'''

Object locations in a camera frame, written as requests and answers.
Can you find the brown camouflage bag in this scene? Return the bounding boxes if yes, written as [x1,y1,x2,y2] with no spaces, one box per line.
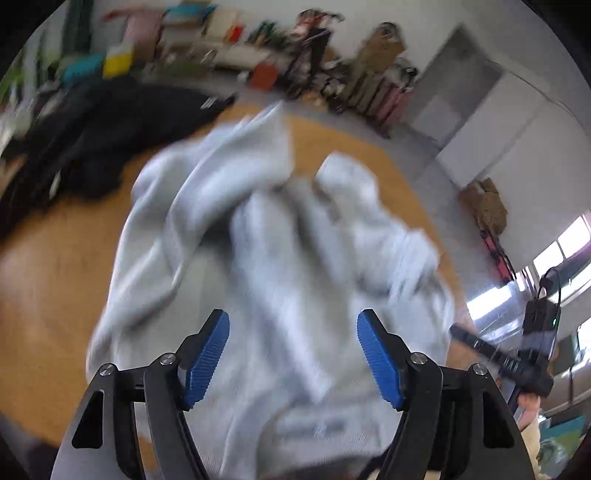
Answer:
[459,178,508,237]

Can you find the orange paper bag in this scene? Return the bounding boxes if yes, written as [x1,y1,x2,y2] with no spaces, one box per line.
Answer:
[249,62,280,91]

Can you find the person's right hand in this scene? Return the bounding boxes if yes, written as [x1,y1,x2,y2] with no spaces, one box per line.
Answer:
[517,393,541,431]

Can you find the grey knit sweater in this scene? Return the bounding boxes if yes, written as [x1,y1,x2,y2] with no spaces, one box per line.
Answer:
[86,105,455,479]

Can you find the black garment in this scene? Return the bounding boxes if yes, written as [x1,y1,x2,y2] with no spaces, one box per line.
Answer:
[1,77,236,237]

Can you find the brown cardboard boxes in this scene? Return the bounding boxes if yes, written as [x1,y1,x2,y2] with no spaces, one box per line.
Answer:
[356,22,407,73]

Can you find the teal suitcase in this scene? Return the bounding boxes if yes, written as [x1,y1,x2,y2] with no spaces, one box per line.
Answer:
[60,54,105,86]

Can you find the pink suitcase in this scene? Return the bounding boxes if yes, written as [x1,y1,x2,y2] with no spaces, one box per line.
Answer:
[123,10,162,63]

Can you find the black wheeled cart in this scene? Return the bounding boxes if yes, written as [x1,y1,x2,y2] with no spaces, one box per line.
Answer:
[283,8,346,100]

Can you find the yellow bag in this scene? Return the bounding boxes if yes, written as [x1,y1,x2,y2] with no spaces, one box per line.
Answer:
[102,46,133,79]

'''

* _TASK BRIEF_: A verbatim copy of every entry is wanted; the pictures stay out of it.

* _EXERCISE RESPONSE_:
Object locations in a camera frame, written as requests and answers.
Can you find the brown camouflage bag in this scene? Return the bounding boxes if yes, written as [x1,y1,x2,y2] with no spaces, one box per line.
Answer:
[459,178,508,237]

Can you find the orange paper bag in this scene? Return the bounding boxes if yes, written as [x1,y1,x2,y2] with no spaces, one box per line.
Answer:
[249,62,280,91]

Can you find the person's right hand in this scene? Return the bounding boxes if yes, written as [x1,y1,x2,y2] with no spaces, one box per line.
Answer:
[517,393,541,431]

Can you find the grey knit sweater in this scene? Return the bounding boxes if yes, written as [x1,y1,x2,y2] with no spaces, one box per line.
Answer:
[86,105,455,479]

Can you find the black garment in this scene? Return the bounding boxes if yes, written as [x1,y1,x2,y2] with no spaces, one box per line.
Answer:
[1,77,236,237]

Can you find the brown cardboard boxes in this scene? Return the bounding boxes if yes, written as [x1,y1,x2,y2] with no spaces, one box per line.
Answer:
[356,22,407,73]

Can you find the teal suitcase in this scene? Return the bounding boxes if yes, written as [x1,y1,x2,y2] with no spaces, one box per line.
Answer:
[60,54,105,86]

Can you find the pink suitcase in this scene? Return the bounding boxes if yes, written as [x1,y1,x2,y2] with no spaces, one box per line.
Answer:
[123,10,162,63]

Can you find the black wheeled cart in this scene? Return the bounding boxes if yes, written as [x1,y1,x2,y2] with no spaces, one box per line.
Answer:
[283,8,346,100]

Can you find the yellow bag in this scene? Return the bounding boxes if yes, written as [x1,y1,x2,y2] with no spaces, one box per line.
Answer:
[102,46,133,79]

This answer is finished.